§ SUPPLIED MATERIAL:

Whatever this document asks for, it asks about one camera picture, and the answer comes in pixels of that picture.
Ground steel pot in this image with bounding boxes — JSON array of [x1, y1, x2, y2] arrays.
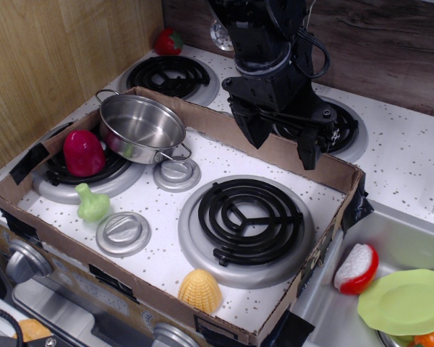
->
[[95, 89, 192, 165]]

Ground front left black burner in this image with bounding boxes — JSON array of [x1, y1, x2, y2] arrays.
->
[[44, 127, 129, 186]]

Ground black cable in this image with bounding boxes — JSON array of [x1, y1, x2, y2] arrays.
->
[[0, 305, 25, 347]]

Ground back right black burner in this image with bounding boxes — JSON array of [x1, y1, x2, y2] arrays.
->
[[272, 96, 360, 153]]

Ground silver oven knob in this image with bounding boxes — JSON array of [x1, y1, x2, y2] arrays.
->
[[6, 239, 53, 283], [152, 322, 194, 347]]

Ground red toy strawberry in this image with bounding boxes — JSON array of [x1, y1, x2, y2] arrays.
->
[[154, 27, 184, 56]]

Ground orange toy at bottom left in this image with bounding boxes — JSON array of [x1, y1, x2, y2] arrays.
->
[[18, 319, 52, 343]]

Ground silver stove knob lower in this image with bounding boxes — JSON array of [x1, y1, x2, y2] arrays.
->
[[95, 212, 151, 257]]

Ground hanging metal strainer ladle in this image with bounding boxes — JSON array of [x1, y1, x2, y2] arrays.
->
[[210, 19, 234, 52]]

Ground front right black burner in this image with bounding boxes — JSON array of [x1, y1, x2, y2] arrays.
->
[[197, 179, 305, 267]]

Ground green toy broccoli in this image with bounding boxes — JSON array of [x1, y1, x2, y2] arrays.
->
[[75, 183, 111, 223]]

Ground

§ PROBLEM TO WORK ON:
From the material above, tally every line that includes the word "JSON" and state the count only.

§ ANSWER TO THIS EXERCISE:
11